We're moving into a new home and I had some a question about installing a wall mount. I have a rather heavy-duty one that I would like to re-use with my new TV, which has a rotating arm that comes out. The mount itself is about 60 lbs and the TV is 60 lbs. It mounts to 2 wood studs. 

I'm just wondering ... will 4 large screws (2 per stud) be enough or should I do more? Any tips/advice? May as well do it right the first time


----------



## BD55

If the screws came with the mount and the mount is rated for at least 60 lbs, then you're GTG . Well, how big are the screws? Are we talking drywall screws, 4" lag bolts, what? If you have two different size screws (i.e. two are one size and two are the other) put the larger ones in the top position.


----------



## CortGideon

BD55 said:


> If the screws came with the mount and the mount is rated for at least 60 lbs, then you're GTG . Well, how big are the screws? Are we talking drywall screws, 4" lag bolts, what? If you have two different size screws (i.e. two are one size and two are the other) put the larger ones in the top position.


I lost most of the hardware in the moves. I have to go to the hardware store and buy more screws for the wood studs.... I don't know what size/type/specialty etc.
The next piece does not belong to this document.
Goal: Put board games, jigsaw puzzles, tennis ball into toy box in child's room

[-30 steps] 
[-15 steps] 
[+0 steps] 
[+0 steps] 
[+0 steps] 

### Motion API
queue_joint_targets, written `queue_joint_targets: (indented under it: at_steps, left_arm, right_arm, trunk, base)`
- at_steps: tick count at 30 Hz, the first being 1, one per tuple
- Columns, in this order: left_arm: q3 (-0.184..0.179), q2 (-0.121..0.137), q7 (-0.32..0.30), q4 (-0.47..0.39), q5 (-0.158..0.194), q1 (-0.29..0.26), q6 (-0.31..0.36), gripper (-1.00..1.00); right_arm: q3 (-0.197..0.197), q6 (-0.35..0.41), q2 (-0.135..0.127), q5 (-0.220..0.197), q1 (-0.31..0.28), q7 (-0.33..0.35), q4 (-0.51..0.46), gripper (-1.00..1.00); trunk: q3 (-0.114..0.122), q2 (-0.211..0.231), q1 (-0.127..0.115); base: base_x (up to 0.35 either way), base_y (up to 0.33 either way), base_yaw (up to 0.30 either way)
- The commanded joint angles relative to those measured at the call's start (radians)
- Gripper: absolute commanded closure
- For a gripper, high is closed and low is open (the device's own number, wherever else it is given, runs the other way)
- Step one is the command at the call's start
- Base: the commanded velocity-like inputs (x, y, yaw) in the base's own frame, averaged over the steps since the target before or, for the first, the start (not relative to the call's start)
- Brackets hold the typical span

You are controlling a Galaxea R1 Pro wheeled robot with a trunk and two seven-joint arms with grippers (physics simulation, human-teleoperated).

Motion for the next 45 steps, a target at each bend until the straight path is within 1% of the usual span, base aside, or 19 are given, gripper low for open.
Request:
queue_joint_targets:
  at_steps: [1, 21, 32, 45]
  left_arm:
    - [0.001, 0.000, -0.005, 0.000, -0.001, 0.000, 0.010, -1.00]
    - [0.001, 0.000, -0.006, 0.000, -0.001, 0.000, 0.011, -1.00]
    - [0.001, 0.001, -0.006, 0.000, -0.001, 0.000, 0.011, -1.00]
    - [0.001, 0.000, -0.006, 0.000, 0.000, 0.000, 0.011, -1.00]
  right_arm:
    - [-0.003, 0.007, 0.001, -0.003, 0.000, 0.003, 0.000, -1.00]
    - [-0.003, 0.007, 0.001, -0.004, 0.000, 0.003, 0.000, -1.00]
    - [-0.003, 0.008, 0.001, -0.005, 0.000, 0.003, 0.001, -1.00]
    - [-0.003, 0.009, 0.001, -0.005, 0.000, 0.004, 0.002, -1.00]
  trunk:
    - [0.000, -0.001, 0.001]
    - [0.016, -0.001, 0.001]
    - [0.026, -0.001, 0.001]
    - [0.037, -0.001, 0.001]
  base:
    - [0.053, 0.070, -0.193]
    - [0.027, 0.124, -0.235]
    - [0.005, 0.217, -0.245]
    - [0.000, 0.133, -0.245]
Yes the wall mount was rated for up to 70 lb TV.


----------



## B- one

A good hardware store should be able to help just tell them what you need. Are you only missing parts to the wall and not your display? I would buy a new mount if your missing parts that hold the display to be safe.


----------



## Wayne A. Pflughaupt

For 120 lbs, I’m thinking more like four lag bolts per stud.

This shouldn't be too hard to figure out. The mounting bracket has holes for the bolts; you want to utilize all of them – IOW, if there are six mounting holes, don’t try to get away with using only four bolts. 
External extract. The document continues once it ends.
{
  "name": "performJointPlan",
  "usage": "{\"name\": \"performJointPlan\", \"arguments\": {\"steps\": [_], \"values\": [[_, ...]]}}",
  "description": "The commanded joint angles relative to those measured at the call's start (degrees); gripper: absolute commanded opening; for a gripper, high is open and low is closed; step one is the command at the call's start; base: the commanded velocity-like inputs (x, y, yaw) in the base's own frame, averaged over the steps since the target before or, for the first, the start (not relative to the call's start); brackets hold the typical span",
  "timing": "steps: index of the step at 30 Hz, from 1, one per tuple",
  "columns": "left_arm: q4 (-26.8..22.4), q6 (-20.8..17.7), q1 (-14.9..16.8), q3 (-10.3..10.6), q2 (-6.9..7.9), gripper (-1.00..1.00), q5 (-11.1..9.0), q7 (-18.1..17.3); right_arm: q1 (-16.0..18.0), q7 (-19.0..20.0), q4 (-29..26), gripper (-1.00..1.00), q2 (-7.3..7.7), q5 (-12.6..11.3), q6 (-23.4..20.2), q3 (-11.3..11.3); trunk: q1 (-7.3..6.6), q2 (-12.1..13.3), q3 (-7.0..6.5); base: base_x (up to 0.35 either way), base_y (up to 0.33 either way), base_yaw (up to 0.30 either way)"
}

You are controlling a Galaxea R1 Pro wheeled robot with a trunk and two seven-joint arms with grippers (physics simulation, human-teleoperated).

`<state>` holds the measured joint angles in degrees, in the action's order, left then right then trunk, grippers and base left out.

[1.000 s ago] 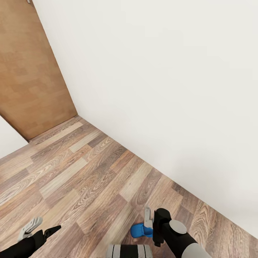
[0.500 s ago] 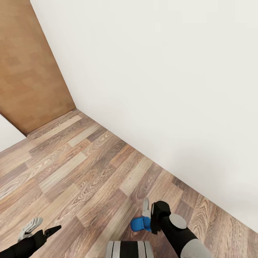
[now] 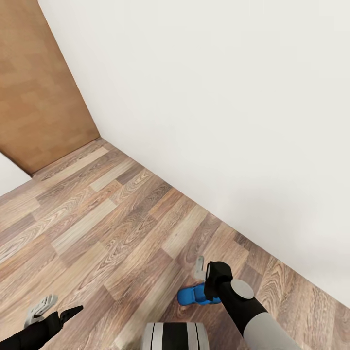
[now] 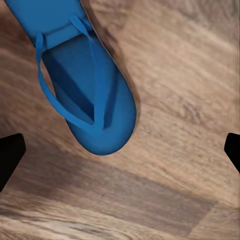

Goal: In the bedroom, move the book from the bed onto either nightstand, and place the two sandals side by side next to the bed.

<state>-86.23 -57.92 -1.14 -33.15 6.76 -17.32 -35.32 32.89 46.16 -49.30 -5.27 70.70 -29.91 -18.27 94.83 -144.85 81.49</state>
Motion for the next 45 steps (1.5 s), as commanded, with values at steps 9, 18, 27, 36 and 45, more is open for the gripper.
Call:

You can call the manufacturer and find out what size bolts they recommend. Failing that, take the bracket to a hardware store and find the largest-diameter bolt that will fit through the mounting holes, but use bolts that are one size smaller. (This will allow for “wriggle room” to adjust the bracket for level, in case you don’t get the holes drilled quite perfectly.) For the length I recommend getting at least 1-1/4” into the stud. Be sure and account for the thickness of the sheetrock and the bracket itself.

Regards, 
Wayne


----------



## Mike Edwards

I agree with wayne. take the back plate to the hardware store and find the biggest lag screws (3.5-4 inches long) that will fit through the holes... most likely 1/4 inch wide or 3/8 inch wide lag bolts will be all you can fit. run a pilot hole for the lag screws and crank those suckers in...


----------



## gazoink

Um....

A standard 1/4" lag screw has a maximum shear load rating of nearly 300lbs. That's per screw. Each has a pullout strength in wood of at least 125 lbs. Again, each. 
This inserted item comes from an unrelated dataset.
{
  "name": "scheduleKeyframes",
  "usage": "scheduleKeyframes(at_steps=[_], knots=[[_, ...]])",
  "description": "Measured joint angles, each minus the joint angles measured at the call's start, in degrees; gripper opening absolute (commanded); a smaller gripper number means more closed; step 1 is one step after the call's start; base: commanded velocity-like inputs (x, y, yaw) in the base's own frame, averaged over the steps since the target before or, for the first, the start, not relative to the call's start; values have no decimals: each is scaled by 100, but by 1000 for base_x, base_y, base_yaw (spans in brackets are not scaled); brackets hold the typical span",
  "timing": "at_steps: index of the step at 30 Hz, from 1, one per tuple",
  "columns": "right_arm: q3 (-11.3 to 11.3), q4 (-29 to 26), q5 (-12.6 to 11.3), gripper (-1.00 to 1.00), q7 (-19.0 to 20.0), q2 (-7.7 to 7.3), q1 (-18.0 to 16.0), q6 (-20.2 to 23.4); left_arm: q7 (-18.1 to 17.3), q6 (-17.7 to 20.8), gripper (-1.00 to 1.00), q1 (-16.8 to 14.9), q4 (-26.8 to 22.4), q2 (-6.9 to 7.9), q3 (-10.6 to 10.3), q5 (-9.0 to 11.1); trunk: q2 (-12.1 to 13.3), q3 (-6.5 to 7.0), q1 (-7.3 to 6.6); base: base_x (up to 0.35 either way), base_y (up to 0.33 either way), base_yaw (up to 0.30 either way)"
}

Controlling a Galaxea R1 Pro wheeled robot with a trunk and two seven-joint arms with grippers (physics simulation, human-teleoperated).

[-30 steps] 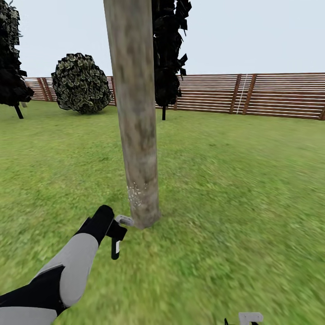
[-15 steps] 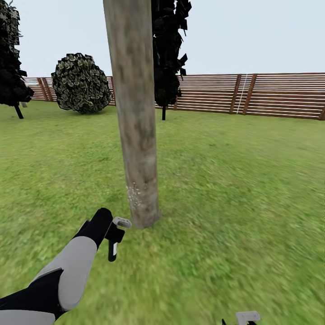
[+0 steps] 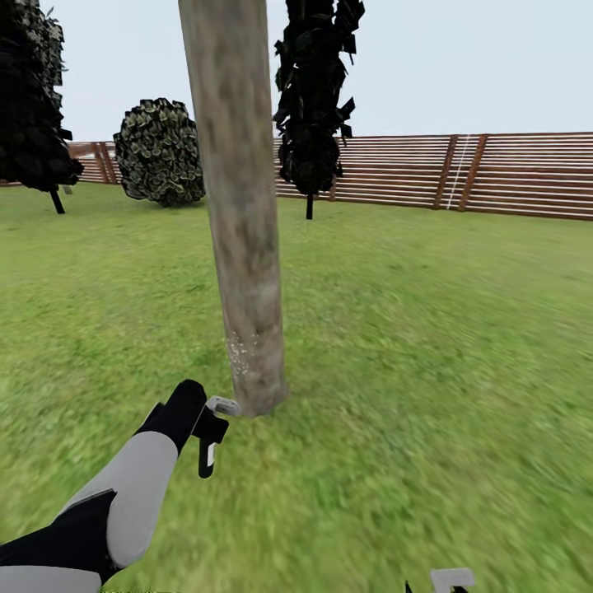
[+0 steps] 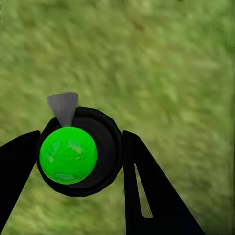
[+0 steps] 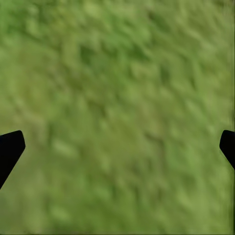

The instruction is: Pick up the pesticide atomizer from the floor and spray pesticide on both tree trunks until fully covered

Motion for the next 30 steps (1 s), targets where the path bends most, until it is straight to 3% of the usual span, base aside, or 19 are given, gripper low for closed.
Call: scheduleKeyframes(at_steps=[6,30], knots=[[8,2,0,100,1,0,2,-3,1,-1,-100,1,2,-2,0,-1,0,0,0,183,-226,195],[3,1,0,100,-8,-9,1,-8,7,-3,-100,-4,-6,-21,8,-1,0,0,1,4,-276,2]])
4 1/4" lag screws will be fine.


----------



## Mike Edwards

gazoink said:


> Um....
> 
> A standard 1/4" lag screw has a maximum shear load rating of nearly 300lbs. That's per screw. Each has a pullout strength in wood of at least 125 lbs. Again, each.
> 
> 4 1/4" lag screws will be fine.


with ease. basically most mounts will only fit a 1/4 wide lag screw... some will do a 3/8, but those are beefy.


----------